What is required
For each line below that holds "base", return the line as it stands.

Data segment
■ ■ ■ ■ ■ ■ ■
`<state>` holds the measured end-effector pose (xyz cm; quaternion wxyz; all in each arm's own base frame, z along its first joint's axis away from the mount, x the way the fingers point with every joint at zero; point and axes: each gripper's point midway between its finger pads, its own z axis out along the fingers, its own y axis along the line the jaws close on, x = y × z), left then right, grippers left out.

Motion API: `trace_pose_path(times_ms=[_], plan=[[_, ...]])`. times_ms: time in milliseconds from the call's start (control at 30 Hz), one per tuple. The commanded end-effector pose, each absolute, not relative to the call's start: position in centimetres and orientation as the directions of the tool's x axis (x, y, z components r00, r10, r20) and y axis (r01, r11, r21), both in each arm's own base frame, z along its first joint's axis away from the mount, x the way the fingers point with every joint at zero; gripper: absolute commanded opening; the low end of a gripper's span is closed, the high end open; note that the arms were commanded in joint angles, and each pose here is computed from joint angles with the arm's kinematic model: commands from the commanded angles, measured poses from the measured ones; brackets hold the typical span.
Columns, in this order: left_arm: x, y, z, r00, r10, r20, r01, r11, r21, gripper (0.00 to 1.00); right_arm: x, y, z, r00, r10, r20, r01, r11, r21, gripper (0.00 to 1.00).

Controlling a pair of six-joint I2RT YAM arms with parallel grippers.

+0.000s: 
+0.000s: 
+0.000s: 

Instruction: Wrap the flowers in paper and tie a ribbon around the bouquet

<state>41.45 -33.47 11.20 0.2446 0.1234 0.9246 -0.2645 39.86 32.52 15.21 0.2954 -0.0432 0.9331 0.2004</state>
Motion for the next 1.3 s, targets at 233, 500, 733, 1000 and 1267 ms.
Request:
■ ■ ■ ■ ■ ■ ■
Answer to this task
`<state>` holds the measured end-effector pose (xyz cm; quaternion wxyz; all in each arm's own base frame, z along its first joint's axis away from the mount, x the way the fingers point with every joint at zero; point and axes: each gripper's point midway between its finger pads, its own z axis out along the fingers, its own y axis along the line the jaws close on, x = y × z), left then right, grippers left out.
Motion API: `trace_pose_path(times_ms=[_], plan=[[_, ...]])`. times_ms: time in milliseconds from the call's start (control at 30 Hz), one per tuple. The commanded end-effector pose, each absolute, not relative to the call's start: position in centimetres and orientation as the directions of the tool's x axis (x, y, z components r00, r10, r20) and y axis (r01, r11, r21), both in each arm's own base frame, z along its first joint's axis away from the mount, x the way the fingers point with every joint at zero; gripper: absolute commanded opening; the low end of a gripper's span is closed, the high end open; note that the arms were commanded in joint angles, and each pose here is computed from joint angles with the arm's kinematic model: commands from the commanded angles, measured poses from the measured ones; brackets hold the typical span.

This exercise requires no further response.